Useful Linux commands. Covering grep
, tr
, awk
, sed
, sort
, comm
, uniq
, wc
, find
, curl
, tar
, tee
, cut
, paste
grep
Initial data, using -v
to invert empty string and show everything between start ^
and end $
❯ grep -v '^$' location
United States
SINGAPORE
Malaysia
Papua New Guinea
South Korea
Find lines that match start and end using ^
and $
❯ grep '^South' location
South Korea
❯ grep 'Korea$' location
South Korea
Case insensitive search, using -i
❯ grep -i 'singapore' location
SINGAPORE
Count matches, case insensitive, using -c
❯ grep -ci 'singapore' location
1
Display file names that match pattern, case insensitive, using -l
❯ grep -li 'singapore' *
location
Look for the whole word in file.

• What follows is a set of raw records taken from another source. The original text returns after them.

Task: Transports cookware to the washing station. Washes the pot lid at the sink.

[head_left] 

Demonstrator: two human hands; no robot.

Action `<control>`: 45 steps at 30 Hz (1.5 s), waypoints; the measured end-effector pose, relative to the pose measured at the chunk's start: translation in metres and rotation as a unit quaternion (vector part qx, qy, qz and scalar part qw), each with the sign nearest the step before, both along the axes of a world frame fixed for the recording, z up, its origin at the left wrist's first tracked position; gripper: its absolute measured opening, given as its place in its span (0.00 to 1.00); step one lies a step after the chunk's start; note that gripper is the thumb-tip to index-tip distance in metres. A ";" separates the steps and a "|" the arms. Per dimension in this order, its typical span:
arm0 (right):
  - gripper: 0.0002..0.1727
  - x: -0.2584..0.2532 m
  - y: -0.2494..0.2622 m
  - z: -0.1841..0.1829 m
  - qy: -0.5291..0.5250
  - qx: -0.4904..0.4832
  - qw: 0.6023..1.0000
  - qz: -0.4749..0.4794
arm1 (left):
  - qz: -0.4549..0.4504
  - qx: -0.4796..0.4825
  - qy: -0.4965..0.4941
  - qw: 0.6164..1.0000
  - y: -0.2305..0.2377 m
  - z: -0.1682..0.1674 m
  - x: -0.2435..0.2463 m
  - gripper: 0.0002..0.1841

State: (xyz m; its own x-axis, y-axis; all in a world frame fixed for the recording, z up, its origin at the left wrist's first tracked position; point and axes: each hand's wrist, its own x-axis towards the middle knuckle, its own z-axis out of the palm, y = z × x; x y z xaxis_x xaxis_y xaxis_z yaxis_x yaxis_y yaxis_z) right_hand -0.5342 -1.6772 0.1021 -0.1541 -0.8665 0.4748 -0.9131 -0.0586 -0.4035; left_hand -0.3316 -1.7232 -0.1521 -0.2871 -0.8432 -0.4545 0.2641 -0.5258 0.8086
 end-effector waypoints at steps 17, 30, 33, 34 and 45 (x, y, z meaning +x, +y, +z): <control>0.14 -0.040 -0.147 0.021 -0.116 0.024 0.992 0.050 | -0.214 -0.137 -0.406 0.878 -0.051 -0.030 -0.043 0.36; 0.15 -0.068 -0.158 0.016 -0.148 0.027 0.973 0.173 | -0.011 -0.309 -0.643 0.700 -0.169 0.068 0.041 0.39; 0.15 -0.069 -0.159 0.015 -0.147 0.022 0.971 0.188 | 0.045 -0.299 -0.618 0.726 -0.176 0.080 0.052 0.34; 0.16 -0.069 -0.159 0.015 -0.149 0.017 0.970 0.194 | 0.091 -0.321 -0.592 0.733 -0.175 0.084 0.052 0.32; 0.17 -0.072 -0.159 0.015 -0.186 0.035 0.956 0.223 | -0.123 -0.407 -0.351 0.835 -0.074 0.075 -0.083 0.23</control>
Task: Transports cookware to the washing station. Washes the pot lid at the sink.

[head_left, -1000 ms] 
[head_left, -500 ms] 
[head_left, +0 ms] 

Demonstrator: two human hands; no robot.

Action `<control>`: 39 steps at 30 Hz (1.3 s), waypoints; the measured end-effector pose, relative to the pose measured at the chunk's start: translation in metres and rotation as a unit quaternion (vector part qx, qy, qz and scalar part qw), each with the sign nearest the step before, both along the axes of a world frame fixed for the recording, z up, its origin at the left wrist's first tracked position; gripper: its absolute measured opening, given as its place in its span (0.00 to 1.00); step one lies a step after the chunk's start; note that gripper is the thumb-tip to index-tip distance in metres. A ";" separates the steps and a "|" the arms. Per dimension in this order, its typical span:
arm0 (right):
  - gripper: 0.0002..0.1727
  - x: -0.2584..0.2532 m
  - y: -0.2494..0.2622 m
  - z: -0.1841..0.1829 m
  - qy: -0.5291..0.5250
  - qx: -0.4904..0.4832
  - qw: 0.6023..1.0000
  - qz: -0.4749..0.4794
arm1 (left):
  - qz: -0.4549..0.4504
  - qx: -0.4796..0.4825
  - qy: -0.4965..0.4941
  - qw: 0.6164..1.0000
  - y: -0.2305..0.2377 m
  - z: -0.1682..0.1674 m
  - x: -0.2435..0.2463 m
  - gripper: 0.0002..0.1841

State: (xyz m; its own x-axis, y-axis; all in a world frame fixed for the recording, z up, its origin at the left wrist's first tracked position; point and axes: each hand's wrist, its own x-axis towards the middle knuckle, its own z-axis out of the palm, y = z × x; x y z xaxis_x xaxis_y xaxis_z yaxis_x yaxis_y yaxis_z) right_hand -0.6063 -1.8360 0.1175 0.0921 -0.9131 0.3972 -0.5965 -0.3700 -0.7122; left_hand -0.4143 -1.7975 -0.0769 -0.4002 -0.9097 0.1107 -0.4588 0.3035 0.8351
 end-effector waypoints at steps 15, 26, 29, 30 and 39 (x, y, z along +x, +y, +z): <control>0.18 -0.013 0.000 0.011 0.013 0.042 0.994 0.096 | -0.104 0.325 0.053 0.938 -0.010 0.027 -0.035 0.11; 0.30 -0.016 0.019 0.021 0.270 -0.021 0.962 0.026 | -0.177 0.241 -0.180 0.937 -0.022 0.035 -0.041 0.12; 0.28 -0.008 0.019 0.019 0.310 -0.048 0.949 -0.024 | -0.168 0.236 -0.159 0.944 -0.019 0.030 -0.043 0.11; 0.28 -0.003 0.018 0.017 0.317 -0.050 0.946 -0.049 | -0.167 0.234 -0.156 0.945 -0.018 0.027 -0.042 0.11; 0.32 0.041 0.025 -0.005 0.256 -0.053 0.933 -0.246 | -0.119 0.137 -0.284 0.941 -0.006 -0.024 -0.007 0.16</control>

To search through all files and display result, use *
. Add -n
to show line number
❯ grep -wi 'singapore' *
location:SINGAPORE
❯ grep -nwi 'singapore' *
location:2:SINGAPORE
❯ grep -wi 'singapore' location
SINGAPORE
Invert result of pattern match, using -v
❯ grep -i 's' location
United States
SINGAPORE
Malaysia
South Korea
❯ grep -vi 's' location
Papua New Guinea
Show lines after, before, or before+after a pattern match, using -A
, followed by the number of lines to display.
❯ grep -A1 '^Malay' location
Malaysia
Papua New Guinea
❯ grep -B1 '^Malay' location
SINGAPORE
Malaysia
❯ grep -C1 '^Malay' location
SINGAPORE
Malaysia
Papua New Guinea
Search recursively for a pattern in the directory
❯ grep -iR 'singapore' .
./location:SINGAPORE
tr
Used for translating or deleting characters. Supports transformations such as uppercase to lowercase, squeezing repeating characters, deleting specific characters and basic find and replace.
❯ cat location
United States
SINGAPORE
Malaysia
Papua New Guinea
South Korea
Translate lower to uppercase, vice versa
❯ cat location | tr '[:lower:]' '[:upper:]'
UNITED STATES
SINGAPORE
MALAYSIA
PAPUA NEW GUINEA
SOUTH KOREA
❯ cat location | tr '[:upper:]' '[:lower:]'
united states
singapore
malaysia
papua new guinea
south korea
❯ cat location | tr '[a-z]' '[A-Z]'
UNITED STATES
SINGAPORE
MALAYSIA
PAPUA NEW GUINEA
SOUTH KOREA
Translate whitespaces into tables. Use [:space:]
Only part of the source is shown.